# DATA RECORDS

____

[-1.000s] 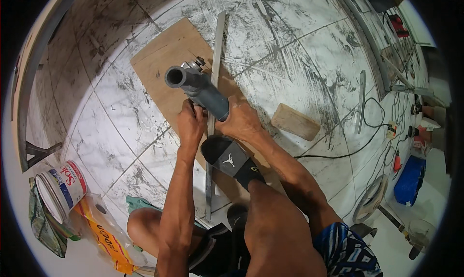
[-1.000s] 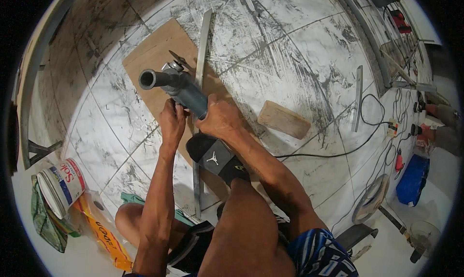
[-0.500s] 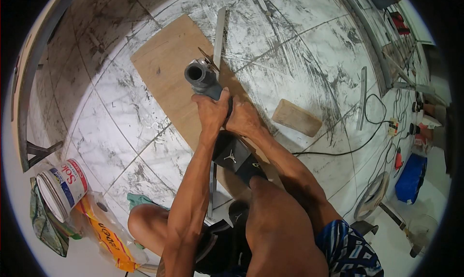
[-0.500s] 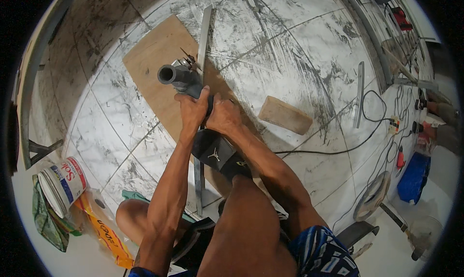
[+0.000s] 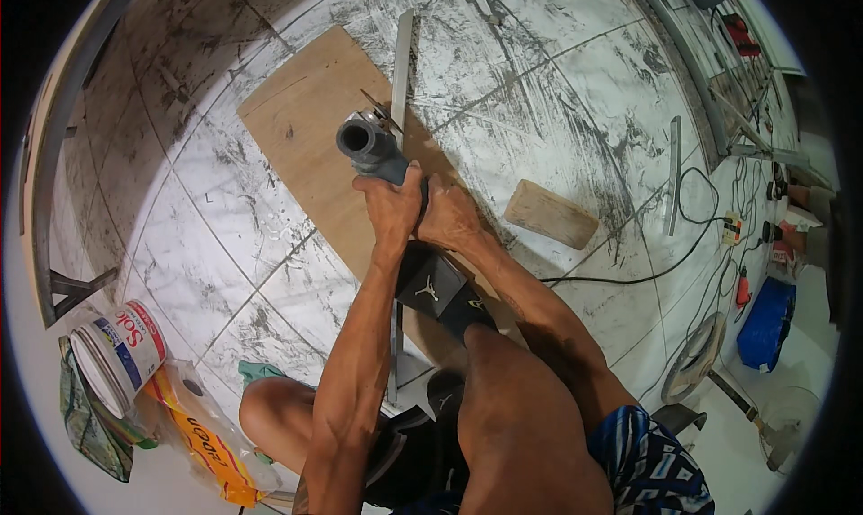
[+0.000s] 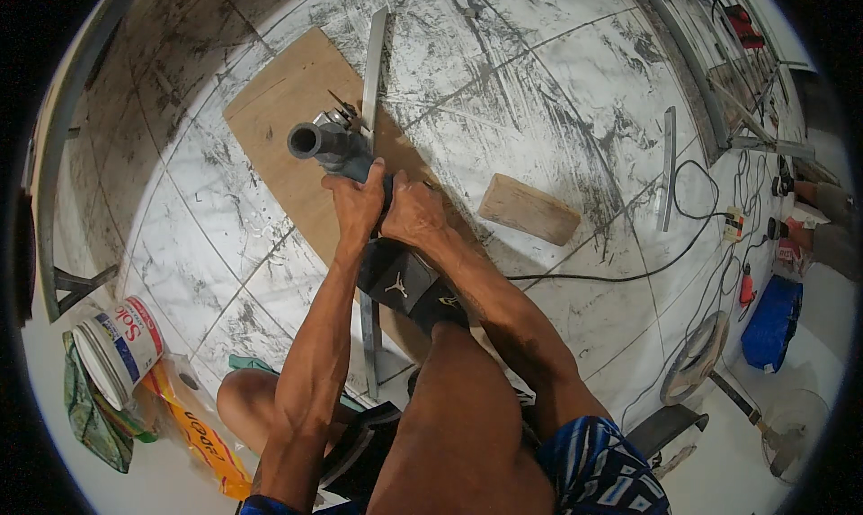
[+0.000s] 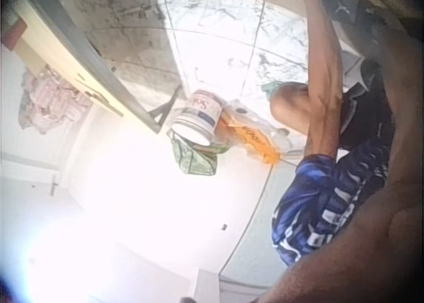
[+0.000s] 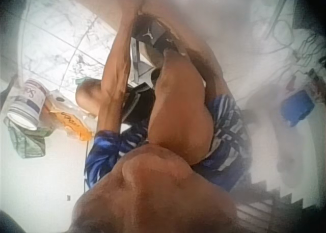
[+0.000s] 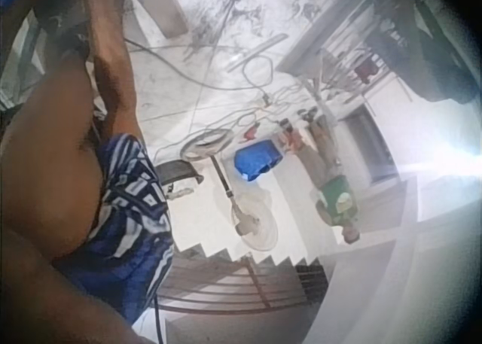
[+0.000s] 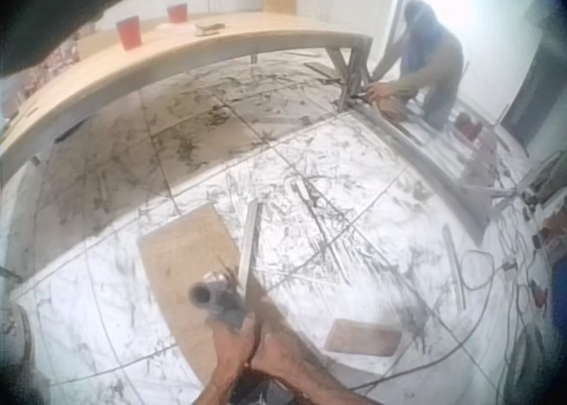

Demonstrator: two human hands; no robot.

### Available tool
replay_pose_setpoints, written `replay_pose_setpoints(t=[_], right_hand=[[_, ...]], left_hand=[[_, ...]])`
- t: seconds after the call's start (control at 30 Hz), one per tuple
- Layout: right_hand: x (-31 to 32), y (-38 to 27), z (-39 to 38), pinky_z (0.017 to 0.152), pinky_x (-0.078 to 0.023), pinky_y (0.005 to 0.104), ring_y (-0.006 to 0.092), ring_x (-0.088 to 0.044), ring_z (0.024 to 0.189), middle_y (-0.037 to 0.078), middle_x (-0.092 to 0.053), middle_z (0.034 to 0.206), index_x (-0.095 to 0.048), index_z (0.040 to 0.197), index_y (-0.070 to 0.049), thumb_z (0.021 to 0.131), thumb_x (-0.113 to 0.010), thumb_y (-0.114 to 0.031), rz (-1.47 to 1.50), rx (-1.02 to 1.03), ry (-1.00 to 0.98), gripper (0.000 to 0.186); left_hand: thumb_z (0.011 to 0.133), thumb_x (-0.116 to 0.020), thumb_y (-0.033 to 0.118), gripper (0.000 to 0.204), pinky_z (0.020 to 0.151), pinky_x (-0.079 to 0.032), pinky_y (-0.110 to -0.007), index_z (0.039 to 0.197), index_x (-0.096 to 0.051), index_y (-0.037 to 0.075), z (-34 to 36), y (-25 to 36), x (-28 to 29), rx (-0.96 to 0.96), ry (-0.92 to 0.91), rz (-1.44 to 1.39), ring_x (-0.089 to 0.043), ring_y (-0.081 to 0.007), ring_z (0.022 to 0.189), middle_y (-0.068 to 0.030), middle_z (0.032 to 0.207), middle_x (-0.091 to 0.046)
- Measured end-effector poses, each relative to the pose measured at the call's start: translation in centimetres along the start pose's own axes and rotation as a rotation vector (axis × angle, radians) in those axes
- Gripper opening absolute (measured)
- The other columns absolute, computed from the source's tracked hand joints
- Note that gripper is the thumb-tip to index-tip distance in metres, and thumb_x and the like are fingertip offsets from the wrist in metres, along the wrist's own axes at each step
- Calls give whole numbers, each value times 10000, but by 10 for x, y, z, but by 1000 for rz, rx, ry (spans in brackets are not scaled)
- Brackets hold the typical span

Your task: The person uses an angle grinder to cut a metal bar placed on a piece of wood on the floor, then handles the cut pieces to check them.

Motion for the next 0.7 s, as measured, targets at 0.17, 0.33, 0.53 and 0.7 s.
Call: replay_pose_setpoints(t=[0.17, 0.33, 0.53, 0.7], right_hand=[[2, -2, 0, 714, -557, 520, 474, -685, 800, 352, -655, 830, -469, 1187, 244, 716, -659, -160, 2, 22, -4, 649], [-1, 1, 2, 701, -557, 527, 476, -684, 780, 356, -651, 812, -481, 1163, 239, 705, -660, -148, 0, 30, 10, 625], [4, -2, 2, 709, -557, 519, 475, -684, 797, 355, -651, 819, -512, 1103, 208, 695, -652, -123, 29, 11, -25, 544], [4, -3, 0, 734, -551, 509, 465, -683, 844, 348, -655, 856, -516, 1101, 192, 705, -644, -122, 29, -7, -28, 521]], left_hand=[[823, -718, 394, 763, 841, -490, -409, 1086, -322, -202, 0, 2, 2, 16, 2, 21, -635, -399, 927, -352, 993, -579], [823, -715, 400, 768, 850, -490, -415, 1087, -322, -205, 0, 4, 2, 11, 1, 35, -637, -413, 939, -366, 998, -579], [824, -709, 413, 767, 830, -497, -426, 1075, -325, -202, 0, 5, 2, 25, -15, 51, -647, -428, 907, -367, 961, -594], [825, -709, 419, 763, 830, -502, -438, 1070, -324, -192, 0, 4, 2, 14, -5, 74, -647, -462, 920, -386, 959, -598]])
Point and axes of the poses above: each hand's wrist, its own z-axis towards the middle knuckle, its own x-axis out of the back of the hand, y = z × x, the point moved 1 cm from there along z, towards the middle knuckle
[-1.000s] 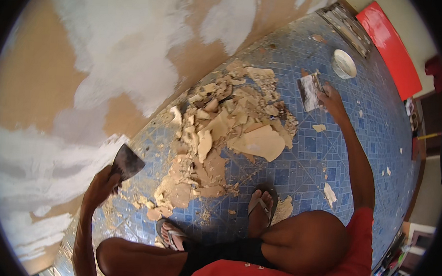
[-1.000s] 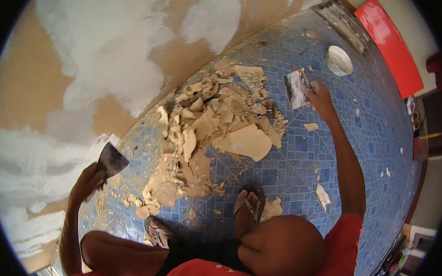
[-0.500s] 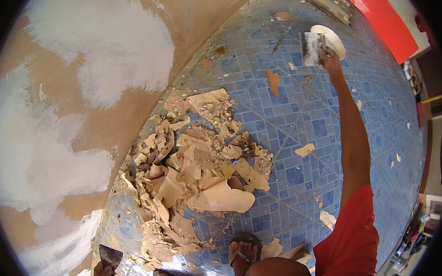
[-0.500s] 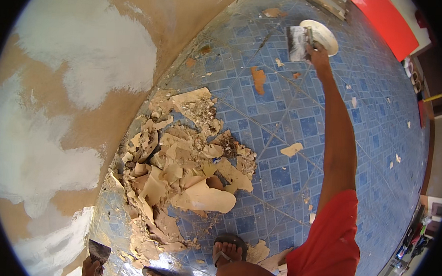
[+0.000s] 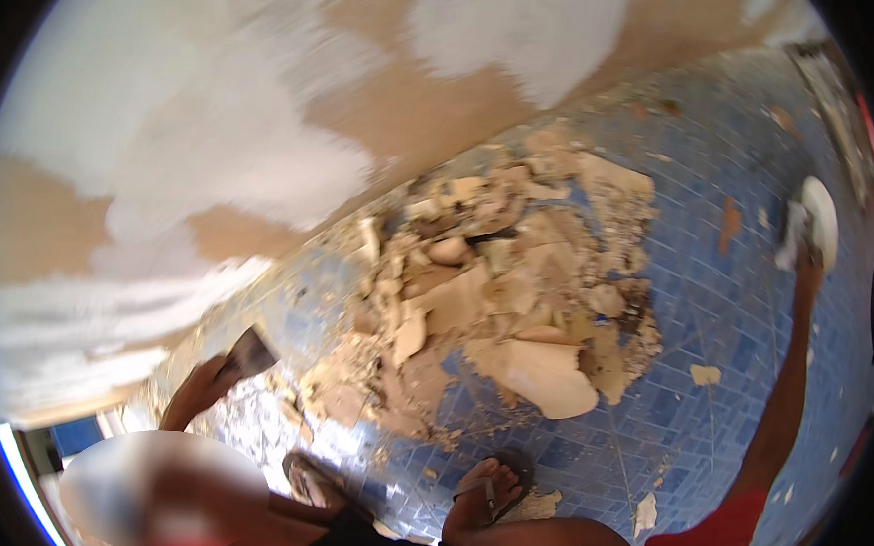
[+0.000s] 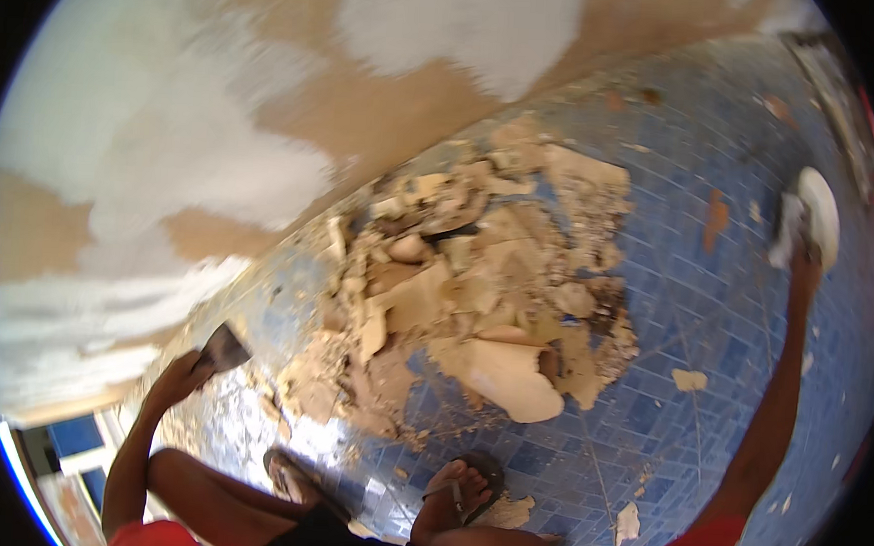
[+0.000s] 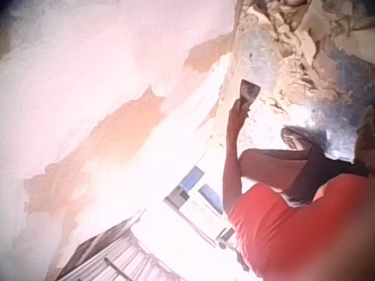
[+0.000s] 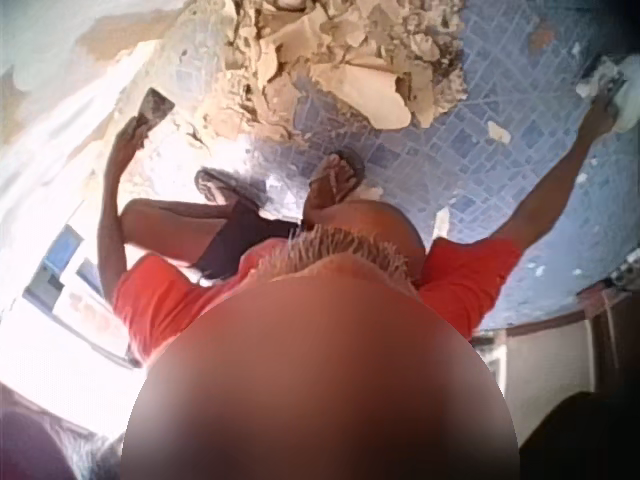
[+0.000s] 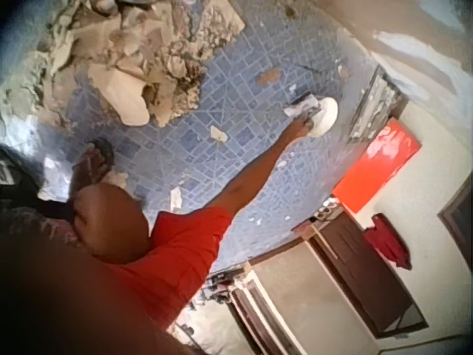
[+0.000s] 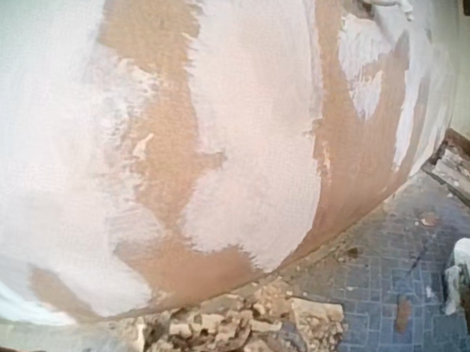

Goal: The person applies white plaster to a wall using a trowel and a smaller scraper. They repeatedly scoop plaster from a bowl on the floor and spread it across the wall surface, smoothing it with the tools.

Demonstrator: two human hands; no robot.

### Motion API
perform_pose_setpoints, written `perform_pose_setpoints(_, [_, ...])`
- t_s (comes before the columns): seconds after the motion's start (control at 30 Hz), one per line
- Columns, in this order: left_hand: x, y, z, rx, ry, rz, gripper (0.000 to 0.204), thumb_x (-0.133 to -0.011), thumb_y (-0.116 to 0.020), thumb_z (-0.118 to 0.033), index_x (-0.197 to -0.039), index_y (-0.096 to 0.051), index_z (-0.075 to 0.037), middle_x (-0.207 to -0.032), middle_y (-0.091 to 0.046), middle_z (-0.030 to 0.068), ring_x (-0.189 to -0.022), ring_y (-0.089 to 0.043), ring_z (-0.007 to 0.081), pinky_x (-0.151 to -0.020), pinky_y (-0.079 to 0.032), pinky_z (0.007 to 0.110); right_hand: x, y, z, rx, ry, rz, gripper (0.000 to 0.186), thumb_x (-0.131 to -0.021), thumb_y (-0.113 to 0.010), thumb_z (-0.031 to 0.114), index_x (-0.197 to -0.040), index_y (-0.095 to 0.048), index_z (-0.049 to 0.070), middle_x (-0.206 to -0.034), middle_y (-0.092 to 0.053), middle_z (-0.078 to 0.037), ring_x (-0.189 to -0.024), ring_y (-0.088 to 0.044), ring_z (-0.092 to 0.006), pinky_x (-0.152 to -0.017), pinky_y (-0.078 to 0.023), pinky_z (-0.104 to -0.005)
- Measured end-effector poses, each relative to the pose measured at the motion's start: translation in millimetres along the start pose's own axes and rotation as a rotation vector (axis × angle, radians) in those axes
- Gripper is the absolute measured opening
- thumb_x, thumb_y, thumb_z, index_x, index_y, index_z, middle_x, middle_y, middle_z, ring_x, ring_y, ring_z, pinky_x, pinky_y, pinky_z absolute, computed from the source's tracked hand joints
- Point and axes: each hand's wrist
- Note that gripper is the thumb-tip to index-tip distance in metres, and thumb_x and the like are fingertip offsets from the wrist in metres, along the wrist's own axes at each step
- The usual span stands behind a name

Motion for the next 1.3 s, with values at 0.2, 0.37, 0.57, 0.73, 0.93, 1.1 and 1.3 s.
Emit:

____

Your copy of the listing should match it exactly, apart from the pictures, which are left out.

# OUTPUT OF THE TASK
[-1.000s] 
[-1.000s] 
[-0.500s] 
[-0.500s] 
[+0.000s] 
[+0.000s] 
[+0.000s] 
[+0.000s] 
[+0.000s] 
[+0.000s] 

Demonstrator: two human hands; no robot.

### Available tool
replay_pose_setpoints, written `replay_pose_setpoints(t=[_], right_hand=[[_, ...]], left_hand=[[_, ...]])`
- t: seconds after the call's start (control at 30 Hz), one per tuple
- Layout: right_hand: x (-31 to 32), y (-38 to 27), z (-39 to 38), pinky_z (0.017 to 0.152), pinky_x (-0.078 to 0.023), pinky_y (0.005 to 0.104), ring_y (-0.006 to 0.092), ring_x (-0.088 to 0.044), ring_z (0.024 to 0.189), middle_y (-0.037 to 0.078), middle_x (-0.092 to 0.053), middle_z (0.034 to 0.206), index_x (-0.095 to 0.048), index_z (0.040 to 0.197), index_y (-0.070 to 0.049), thumb_z (0.021 to 0.131), thumb_x (-0.113 to 0.010), thumb_y (-0.114 to 0.031), rz (-1.47 to 1.50), rx (-1.02 to 1.03), ry (-1.00 to 0.98), gripper (0.000 to 0.186); left_hand: thumb_z (0.011 to 0.133), thumb_x (-0.116 to 0.020), thumb_y (-0.033 to 0.118), gripper (0.000 to 0.204), pinky_z (0.020 to 0.151), pinky_x (-0.079 to 0.032), pinky_y (-0.110 to -0.007), index_z (0.039 to 0.197), index_x (-0.096 to 0.051), index_y (-0.037 to 0.075), z (-34 to 36), y (-25 to 36), x (-28 to 29), rx (-0.96 to 0.96), ry (-0.92 to 0.91), rz (-1.44 to 1.39), ring_x (-0.089 to 0.043), ring_y (-0.081 to 0.007), ring_z (0.022 to 0.189), middle_y (-0.068 to 0.030), middle_z (0.032 to 0.207), middle_x (-0.091 to 0.046)
- Measured end-effector poses, each relative to the pose measured at the call's start: translation in centimetres along the start pose's own axes and rotation as a rotation vector (axis × angle, radians) in those axes
- Gripper opening absolute (measured)
- The other columns absolute, computed from the source's tracked hand joints
- Note that gripper is the thumb-tip to index-tip distance in metres, and thumb_x and the like are fingertip offsets from the wrist in metres, along the wrist's own axes at each step
- Calls give whole numbers, each value times 10000, but by 10 for x, y, z, but by 1000 for rz, rx, ry (spans in brackets are not scaled)
- Brackets hold the typical span

Your task: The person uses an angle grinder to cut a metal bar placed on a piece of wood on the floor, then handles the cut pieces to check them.

Motion for the next 0.7 s, as measured, targets at 0.17, 0.33, 0.53 and 0.7 s.
Call: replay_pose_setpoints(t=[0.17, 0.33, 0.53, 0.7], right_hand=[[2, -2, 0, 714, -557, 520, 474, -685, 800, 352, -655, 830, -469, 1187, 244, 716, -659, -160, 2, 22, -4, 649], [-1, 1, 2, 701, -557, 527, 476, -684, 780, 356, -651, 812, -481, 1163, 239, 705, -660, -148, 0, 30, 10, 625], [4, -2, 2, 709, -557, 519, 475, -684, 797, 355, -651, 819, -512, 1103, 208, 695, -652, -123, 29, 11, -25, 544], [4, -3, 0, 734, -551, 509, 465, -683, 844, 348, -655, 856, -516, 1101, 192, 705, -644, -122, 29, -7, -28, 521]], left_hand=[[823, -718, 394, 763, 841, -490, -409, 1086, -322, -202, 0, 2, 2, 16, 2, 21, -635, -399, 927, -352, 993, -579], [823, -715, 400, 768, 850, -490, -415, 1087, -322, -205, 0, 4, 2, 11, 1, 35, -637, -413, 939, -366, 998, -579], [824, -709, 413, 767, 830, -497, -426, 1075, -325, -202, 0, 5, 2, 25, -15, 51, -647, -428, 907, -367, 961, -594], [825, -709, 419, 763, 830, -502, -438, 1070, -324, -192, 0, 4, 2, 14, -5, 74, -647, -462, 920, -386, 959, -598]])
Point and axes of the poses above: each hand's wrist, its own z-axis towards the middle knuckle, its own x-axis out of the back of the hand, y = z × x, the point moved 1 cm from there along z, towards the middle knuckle
[-1.000s] 
[-1.000s] 
[-0.500s] 
[-0.500s] 
[+0.000s] 
[+0.000s] 
[+0.000s] 
[+0.000s] 
[+0.000s] 
[+0.000s] 

Goal: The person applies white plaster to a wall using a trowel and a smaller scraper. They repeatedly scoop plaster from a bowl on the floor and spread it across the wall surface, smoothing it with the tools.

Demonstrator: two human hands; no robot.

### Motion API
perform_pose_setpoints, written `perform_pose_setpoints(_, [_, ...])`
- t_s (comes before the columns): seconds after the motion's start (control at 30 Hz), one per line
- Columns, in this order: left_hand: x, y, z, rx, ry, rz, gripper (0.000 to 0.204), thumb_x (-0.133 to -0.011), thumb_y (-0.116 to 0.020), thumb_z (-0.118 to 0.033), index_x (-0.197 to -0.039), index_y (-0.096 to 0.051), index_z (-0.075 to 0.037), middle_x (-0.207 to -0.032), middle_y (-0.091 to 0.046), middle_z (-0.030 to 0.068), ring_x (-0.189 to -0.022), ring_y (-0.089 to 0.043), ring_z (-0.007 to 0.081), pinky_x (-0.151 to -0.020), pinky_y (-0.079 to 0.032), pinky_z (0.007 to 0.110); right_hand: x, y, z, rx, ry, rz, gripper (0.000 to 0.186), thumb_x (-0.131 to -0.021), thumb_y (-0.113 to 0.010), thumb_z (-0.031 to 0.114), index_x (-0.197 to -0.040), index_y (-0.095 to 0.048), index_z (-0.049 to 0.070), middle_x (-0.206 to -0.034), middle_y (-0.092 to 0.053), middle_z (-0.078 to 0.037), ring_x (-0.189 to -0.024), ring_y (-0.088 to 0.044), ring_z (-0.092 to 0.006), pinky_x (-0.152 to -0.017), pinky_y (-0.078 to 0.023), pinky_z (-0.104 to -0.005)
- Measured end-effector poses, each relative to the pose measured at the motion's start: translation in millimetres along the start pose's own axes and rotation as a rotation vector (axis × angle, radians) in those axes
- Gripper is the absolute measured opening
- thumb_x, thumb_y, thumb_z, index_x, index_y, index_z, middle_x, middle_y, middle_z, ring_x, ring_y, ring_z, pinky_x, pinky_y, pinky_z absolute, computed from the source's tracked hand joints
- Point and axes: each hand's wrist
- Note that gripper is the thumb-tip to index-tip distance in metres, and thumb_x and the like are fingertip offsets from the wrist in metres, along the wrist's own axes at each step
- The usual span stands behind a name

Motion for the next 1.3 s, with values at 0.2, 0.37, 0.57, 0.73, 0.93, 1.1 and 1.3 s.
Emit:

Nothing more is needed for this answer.